Hingga suatu ketika klakson mobil terdengar dua kali.

Sang Mbok Jamu pun menggeser sepedanya sedikit masuk ke halaman rumah sang Ibu pembeli, memberi jalan pada beberapa mobil warna hitam yang kemudian melintas. Tak urung aksi itu membuat sang penjual jamu bersungut-sungut. Ia merasa sudah memberi jalan teramat lebar bagi mobil-mobil itu.

Lha wong dalane wes jembar lho, cukup nggo liwat mobil loro kok yo ndadak nyentak. Jalan segini lebar kok ya tidak cukup to mobile lewat?”

Ha enggih to. Iya bener, Mbak.”

Tapi mobil-mobil hitam itu tetap saja berlalu dan melintas tanpa mendengar keluhan sang Mbok Jamu. Berjajar perlahan dengan anggun hingga memasuki halaman parkir sebuah warung soto yang tak jauh dari posisi sang penjual jamu melakukan transaksinya. Kalau melihat dari banyaknya jumlah mobil dan motor yang ada di halaman parkir, maka sepertinya hari ini warung soto itu cukup laris.

Padahal tanda Tutup terpasang dengan kentara di pintu depan warung.

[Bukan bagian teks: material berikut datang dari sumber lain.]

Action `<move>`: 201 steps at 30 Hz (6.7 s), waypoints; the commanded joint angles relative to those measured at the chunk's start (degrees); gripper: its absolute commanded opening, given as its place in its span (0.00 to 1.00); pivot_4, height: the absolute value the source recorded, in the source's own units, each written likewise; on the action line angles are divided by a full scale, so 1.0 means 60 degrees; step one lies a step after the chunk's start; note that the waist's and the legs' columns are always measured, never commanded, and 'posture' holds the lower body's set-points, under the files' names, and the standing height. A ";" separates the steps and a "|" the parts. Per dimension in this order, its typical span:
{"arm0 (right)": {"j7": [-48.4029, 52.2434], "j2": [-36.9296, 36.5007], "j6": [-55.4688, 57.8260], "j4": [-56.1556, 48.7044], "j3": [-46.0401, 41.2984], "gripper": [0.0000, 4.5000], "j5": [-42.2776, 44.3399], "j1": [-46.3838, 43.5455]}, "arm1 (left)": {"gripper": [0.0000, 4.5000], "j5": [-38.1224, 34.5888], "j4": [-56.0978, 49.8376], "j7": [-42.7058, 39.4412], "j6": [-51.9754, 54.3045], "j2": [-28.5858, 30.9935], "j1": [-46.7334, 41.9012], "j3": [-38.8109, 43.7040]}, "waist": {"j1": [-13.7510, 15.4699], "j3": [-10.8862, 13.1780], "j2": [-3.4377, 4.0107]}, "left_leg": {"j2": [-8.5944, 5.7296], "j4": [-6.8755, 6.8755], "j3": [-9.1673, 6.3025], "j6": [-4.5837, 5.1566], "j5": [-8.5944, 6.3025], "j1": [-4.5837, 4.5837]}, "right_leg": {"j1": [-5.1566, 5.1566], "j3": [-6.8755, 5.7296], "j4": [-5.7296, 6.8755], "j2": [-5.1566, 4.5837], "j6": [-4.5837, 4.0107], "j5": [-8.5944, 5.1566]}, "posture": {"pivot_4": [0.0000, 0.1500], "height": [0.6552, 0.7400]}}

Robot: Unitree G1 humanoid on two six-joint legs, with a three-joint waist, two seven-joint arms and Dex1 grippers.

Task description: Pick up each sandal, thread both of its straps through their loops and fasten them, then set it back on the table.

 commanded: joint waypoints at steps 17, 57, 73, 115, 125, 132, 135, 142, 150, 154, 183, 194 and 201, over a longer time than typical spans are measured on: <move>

Jadi siapa yang berada di dalam?

Di dalam warung soto sudah ada empat orang yang duduk santai di depan sebuah meja dengan sajian teh hangat dan jajanan pasar. Sementara seluruh ruangan di dalam warung soto dikelilingi dan diamankan oleh beberapa pria bertubuh tegap. Uniknya, di hadapan keempat orang itu malah tidak ada nasi soto sama sekali.

Salah satu dari keempat orang yang duduk akhirnya berdiri.

“Jadi beneran Non Nada diculik kemarin siang? Bajingaaaaaaaaaan!” tanya Pak Pos sembari berkacak pinggang. Dia mendengus dengan kesal sembari menggelengkan kepala karena tak paham dengan aksi komplotan penculik. “Kok bisa? Kok mereka berani-beraninya? Gadis malang itu tidak tahu apa-apa dan tidak pernah ikut campur dalam urusan apapun. Tega sekali orang-orang busuk yang menculiknya! Tidak takut sama JXG? Tidak takut Pak Zein?”

“Mungkin mereka tidak tahu siapa dia saat menculiknya.” si Hantu yang tetap duduk berkomentar. “Mungkin aksi ini aksi random. Hihihi… jangan-jangan dia diperkosa dan dijual ke raja minyak. Hihihi.”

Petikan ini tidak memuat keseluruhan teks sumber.